── Information given ──
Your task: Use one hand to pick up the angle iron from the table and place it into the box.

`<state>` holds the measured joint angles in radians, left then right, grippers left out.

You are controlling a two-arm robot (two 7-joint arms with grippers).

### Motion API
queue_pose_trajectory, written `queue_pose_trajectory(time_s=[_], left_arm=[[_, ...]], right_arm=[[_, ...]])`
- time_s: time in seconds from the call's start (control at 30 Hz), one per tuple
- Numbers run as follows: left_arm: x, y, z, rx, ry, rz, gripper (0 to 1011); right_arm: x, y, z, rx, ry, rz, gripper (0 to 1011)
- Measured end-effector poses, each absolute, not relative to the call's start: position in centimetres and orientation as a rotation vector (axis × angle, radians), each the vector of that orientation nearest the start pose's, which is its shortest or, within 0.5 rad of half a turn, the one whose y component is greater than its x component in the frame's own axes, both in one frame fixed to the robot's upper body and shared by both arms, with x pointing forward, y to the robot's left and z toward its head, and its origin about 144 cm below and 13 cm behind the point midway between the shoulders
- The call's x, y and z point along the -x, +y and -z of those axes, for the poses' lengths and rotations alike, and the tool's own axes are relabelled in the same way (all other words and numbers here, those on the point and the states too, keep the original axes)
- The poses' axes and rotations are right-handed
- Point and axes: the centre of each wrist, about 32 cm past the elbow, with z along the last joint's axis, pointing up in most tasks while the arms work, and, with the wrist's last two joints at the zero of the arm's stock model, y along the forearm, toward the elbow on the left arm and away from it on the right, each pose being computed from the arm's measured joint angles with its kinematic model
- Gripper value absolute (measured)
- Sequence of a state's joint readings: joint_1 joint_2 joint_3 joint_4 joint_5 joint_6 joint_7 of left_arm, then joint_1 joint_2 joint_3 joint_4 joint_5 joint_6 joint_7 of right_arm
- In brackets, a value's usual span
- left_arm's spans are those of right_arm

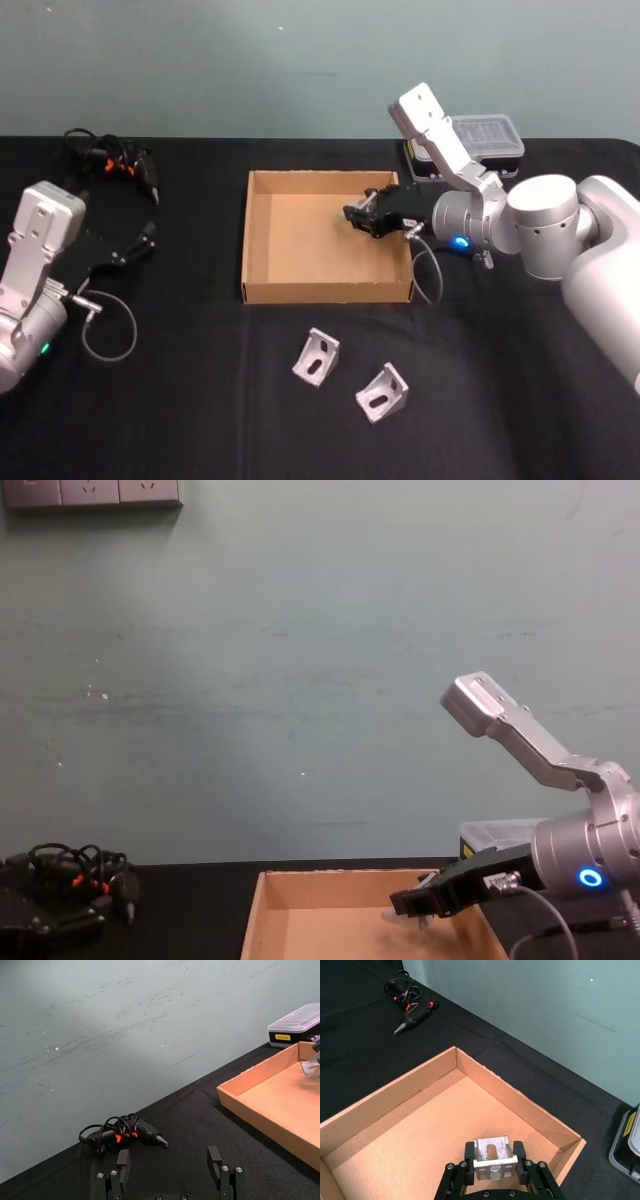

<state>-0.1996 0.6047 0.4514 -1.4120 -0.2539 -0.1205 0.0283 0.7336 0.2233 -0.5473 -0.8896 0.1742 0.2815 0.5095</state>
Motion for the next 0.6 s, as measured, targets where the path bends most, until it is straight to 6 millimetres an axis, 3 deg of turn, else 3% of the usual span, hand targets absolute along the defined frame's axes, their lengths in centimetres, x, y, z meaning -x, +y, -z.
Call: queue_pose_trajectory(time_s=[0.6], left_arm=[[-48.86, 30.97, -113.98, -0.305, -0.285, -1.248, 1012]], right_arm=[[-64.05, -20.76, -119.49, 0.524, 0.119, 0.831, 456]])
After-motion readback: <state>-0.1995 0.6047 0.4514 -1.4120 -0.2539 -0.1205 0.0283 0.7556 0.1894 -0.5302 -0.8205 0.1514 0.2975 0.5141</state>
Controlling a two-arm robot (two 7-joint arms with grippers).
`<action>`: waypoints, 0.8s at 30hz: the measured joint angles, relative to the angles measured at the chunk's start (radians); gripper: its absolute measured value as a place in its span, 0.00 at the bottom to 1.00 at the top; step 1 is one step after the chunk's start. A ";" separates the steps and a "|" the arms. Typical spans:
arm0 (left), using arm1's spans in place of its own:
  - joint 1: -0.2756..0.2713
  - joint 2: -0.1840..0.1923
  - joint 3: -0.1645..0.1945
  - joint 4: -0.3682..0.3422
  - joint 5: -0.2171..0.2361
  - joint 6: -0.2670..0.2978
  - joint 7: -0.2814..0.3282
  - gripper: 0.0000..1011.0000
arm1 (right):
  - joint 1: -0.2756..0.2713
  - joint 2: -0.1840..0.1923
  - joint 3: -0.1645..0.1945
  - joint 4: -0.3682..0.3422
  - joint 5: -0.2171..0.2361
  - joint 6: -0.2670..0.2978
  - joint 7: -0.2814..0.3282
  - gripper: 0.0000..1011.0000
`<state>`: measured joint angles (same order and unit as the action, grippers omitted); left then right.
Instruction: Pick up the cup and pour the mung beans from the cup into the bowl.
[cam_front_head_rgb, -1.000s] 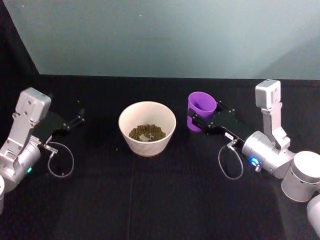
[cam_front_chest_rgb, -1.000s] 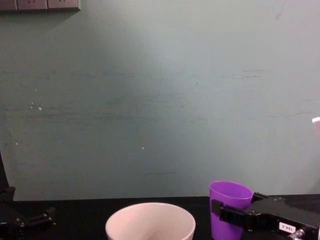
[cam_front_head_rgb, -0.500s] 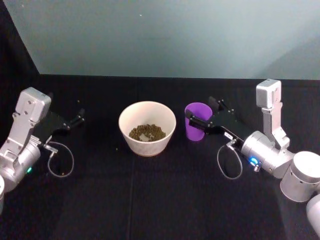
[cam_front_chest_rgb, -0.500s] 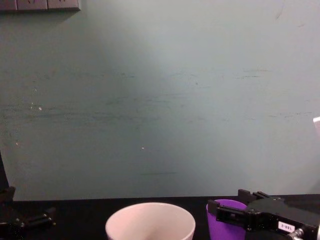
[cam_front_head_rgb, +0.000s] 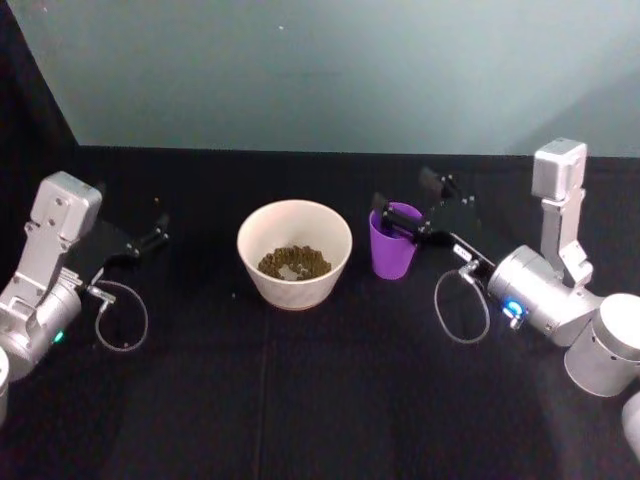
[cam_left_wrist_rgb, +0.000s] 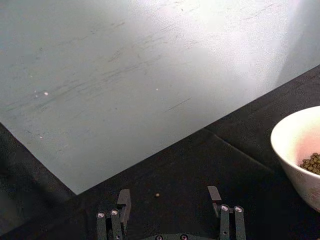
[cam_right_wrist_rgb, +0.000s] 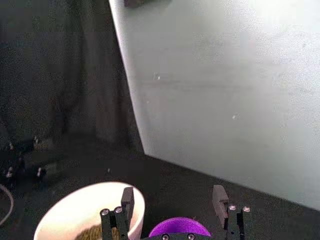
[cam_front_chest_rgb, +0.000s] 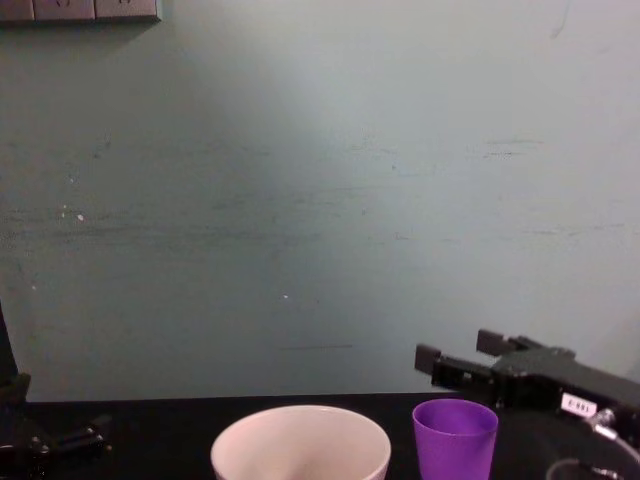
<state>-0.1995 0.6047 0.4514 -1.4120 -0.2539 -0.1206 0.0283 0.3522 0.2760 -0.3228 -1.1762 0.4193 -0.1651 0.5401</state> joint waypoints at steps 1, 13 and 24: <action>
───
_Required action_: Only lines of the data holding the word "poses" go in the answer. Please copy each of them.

_Exercise output_:
- Measured end-effector poses, each absolute, not relative to the call's start: position in centimetres and orientation as a rotation vector (axis × angle, radians), each the vector of that orientation nearest the start pose's, which is its shortest or, within 0.5 rad of half a turn, the one whose y component is greater than its x component in the frame's own axes, both in one frame fixed to the robot's upper body and shared by both arms, with x pointing forward, y to the robot's left and z toward its head, and its origin about 144 cm below and 13 cm behind the point midway between the shoulders
- The call's x, y and z point along the -x, +y and -z of those axes, for the poses' lengths and rotations alike, and the tool's own axes are relabelled in the same way (all other words and numbers here, those on the point and the states too, keep the original axes)
- The poses' axes and rotations are right-handed

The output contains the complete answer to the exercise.